Everything above ran without touching production traffic. This is the one manual gate: a script that requires typing a literal confirmation word before proceeding is the difference between "verified on test ports" and "verified in production" — don't automate this step away.

5. Production cutover

ssh host "docker stop caddy-old"
ssh host "cd /root/caddy && docker compose down && sed -i 's/8080:80/80:80/;s/8443:443/443:443/' docker-compose.yml && docker compose up -d"
# wait ~10s for TLS certificate issuance on the real ports

6. Verify production, for real this time

curl -sf -o /dev/null -w '%{http_code}' "https://app.example.com/health"
# no --resolve trick needed now — this is the real public hostname
If this step fails, roll back immediately: docker compose down && docker start caddy-old restores the previous static Caddyfile setup in seconds.

7. Cleanup

ssh host "docker rm caddy-old"
ssh host "rm -f /opt/caddy/Caddyfile"

Troubleshooting checklist

Route not appearing at all

docker logs caddy-proxy --tail 50
# confirm the hostname label and reverse_proxy label both parsed without errors

Confirm the app container actually has the labels

docker inspect --format '{{json .Config.Labels}}' app-container | jq

Confirm the container is on the right network

docker network inspect proxy | jq '.[0].Containers'

Every request 503s

Check the force_ssl trap first — it's the single most common cause.
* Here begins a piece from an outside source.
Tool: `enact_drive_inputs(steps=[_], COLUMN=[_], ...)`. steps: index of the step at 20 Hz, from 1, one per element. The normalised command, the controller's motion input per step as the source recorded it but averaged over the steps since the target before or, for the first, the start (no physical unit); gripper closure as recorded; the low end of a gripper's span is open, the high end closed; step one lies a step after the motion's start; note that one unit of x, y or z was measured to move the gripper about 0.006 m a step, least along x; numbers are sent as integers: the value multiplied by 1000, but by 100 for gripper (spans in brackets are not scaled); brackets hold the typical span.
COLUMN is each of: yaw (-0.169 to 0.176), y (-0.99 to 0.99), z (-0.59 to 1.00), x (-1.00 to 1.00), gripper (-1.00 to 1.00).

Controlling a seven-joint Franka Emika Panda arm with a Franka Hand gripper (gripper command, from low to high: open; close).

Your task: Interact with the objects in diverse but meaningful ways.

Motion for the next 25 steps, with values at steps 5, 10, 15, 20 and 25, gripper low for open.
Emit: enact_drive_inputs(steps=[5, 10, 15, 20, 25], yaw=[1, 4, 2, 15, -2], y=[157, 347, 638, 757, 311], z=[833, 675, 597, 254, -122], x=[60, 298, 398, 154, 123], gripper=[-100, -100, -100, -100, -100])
Confirm with:

docker inspect --format '{{json .Config.Labels}}' app-container | jq '."caddy_0.reverse_proxy.health_headers.X-Forwarded-Proto"'

Route works on test ports but not production

Almost always a DNS record still pointing at the old static-Caddyfile container's IP, or a firewall rule scoped to the old container name. Re-check the cutover DNS/firewall assumptions before assuming Caddy itself is broken.